Response to a second question was more evenly divided: 45 percent of respondents said that even though credit unions are nonprofit, if they offer the same services as banks they should be taxed like banks, while 42 percent said credit unions should be exempt from taxes even if they offer the same services as other tax-paying financial institutions.
MBA Vice President of Communications Todd Willoughby said the association was “gratified to see that the public is in step with our feelings on the issues.”
He said the MBA is not advocating that the state tax credit unions.
“We just want to point out what SB 496 would do and point out the differences between a tax-exempt financial institution and a tax-paying institution like a bank. Under no circumstances are we trying to put a tax on credit unions,” he said.

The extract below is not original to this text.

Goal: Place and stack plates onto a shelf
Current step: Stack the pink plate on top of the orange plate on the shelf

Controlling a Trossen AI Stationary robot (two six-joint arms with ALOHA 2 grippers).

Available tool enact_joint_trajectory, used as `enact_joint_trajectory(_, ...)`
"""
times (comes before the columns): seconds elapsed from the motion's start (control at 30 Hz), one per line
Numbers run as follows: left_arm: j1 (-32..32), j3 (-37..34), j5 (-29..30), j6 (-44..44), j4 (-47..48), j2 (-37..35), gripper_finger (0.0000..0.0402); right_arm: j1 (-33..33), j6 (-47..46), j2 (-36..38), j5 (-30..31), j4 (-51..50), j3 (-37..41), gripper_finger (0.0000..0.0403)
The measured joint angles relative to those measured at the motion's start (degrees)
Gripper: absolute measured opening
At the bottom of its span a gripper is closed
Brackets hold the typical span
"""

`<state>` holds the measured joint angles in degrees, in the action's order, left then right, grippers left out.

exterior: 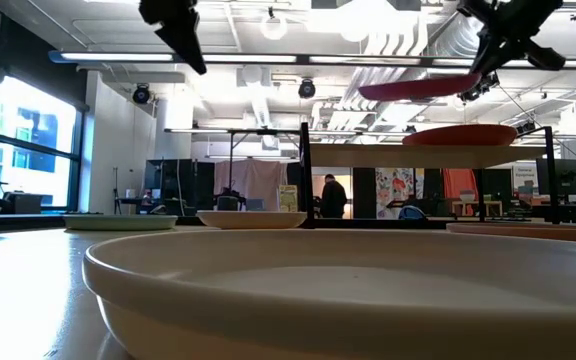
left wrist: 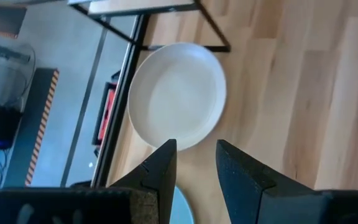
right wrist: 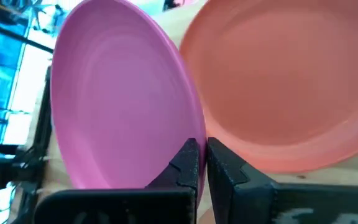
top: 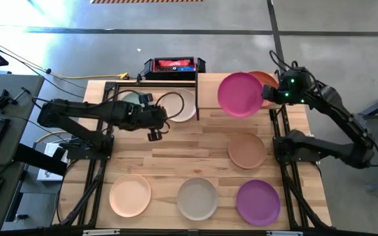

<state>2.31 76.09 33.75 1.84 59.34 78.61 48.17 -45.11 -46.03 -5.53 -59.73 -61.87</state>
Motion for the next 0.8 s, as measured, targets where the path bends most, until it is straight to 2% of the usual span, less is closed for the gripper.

“We’re not trying to hurt credit unions, we would just like credit unions to remain credit unions, frankly. We just don’t want them to have that kind of advantage over banks and be working in the same marketplace and competing for the same customers. That’s why the issues of field of membership and services to nonmembers is so important.”

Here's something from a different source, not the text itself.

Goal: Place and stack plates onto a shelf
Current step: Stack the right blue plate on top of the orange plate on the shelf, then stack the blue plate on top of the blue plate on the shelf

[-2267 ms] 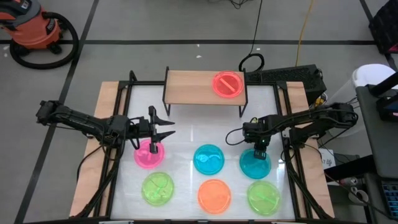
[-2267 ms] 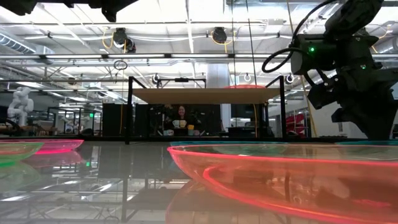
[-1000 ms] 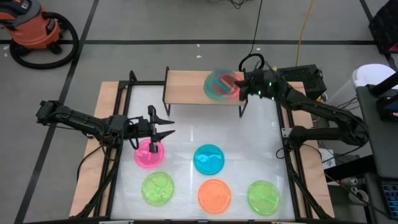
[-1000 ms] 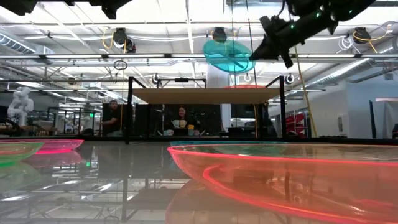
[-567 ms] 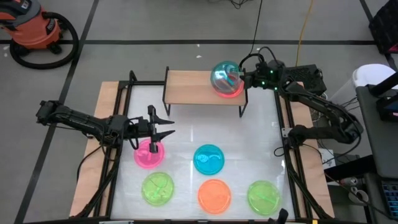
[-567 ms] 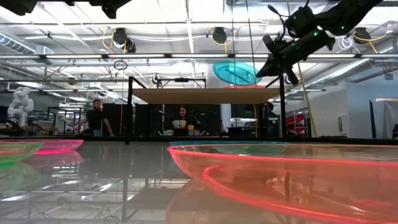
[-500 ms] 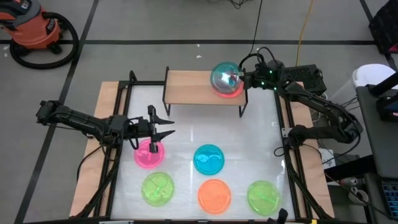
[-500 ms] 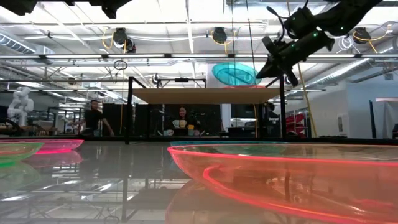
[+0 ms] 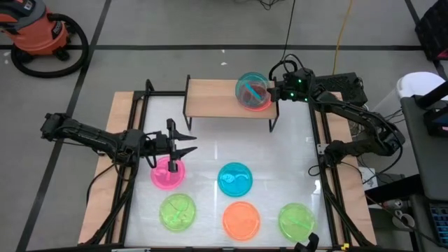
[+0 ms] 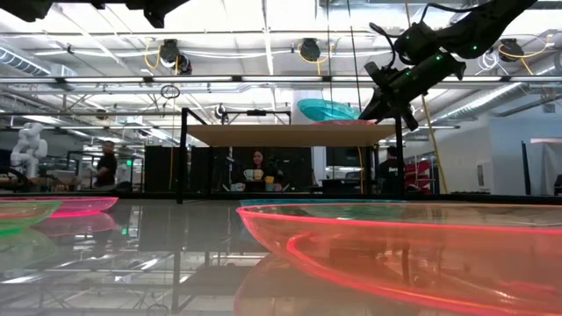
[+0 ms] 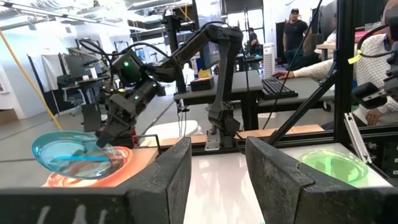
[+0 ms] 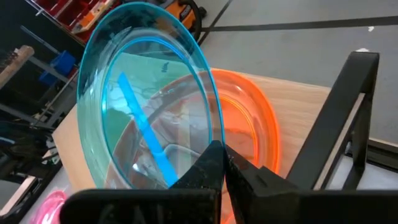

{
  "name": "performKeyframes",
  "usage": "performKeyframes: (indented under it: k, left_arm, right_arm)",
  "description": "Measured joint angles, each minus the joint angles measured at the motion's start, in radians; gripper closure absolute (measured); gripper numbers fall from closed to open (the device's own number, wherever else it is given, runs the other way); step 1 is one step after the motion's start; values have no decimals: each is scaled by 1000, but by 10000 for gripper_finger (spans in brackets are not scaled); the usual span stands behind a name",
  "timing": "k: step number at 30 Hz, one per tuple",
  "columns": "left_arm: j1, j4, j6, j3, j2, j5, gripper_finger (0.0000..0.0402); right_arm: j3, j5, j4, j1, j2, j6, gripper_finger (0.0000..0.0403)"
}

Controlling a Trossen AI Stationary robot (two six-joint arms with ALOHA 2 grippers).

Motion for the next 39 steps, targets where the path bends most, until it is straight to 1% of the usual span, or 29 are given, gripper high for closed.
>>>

MCUL President Adams said he would question the wording of the questions in the MBA survey.
In contrast to the results of the MBA survey, the Credit Union National Association’s (CUNA) annual poll conducted earlier this year showed that 65 percent of 1,000 voters surveyed nationwide approved of the tax-exempt status for credit unions.
“The primary reason for the agreement was that credit unions are not for profit and they return profits to their members. Forty-four percent stated this as the reason and 24 percent stated that it was because credit unions serve the un-banked,” Adams noted.
Some 64 percent of respondents to the CUNA survey also disapproved of the idea of credit unions being taxed to solve state budget woes.
Credit unions don’t offer the same services as banks, Adams said.
“We don’t offer trust services, we don’t offer commercial loans, we don’t own securities operations and insurance operations. Credit unions are not-for-profit cooperatives.”
If credit unions’ tax-free status was eliminated, credit unions would be forced to become more profit driven and bank-like in their structure and service orientation, Adams pointed out.
“From what I’m hearing, there is definitely a lot of support in the Republican caucus and on both sides of the aisle, really, to have this bill see floor action. We certainly hope it will see floor action within two weeks. I think the bankers probably would like to delay it as long as possible, obviously, because they want to restrict credit unions’ ability to grow, and I think they recognize that we have a lot of support for the bill.”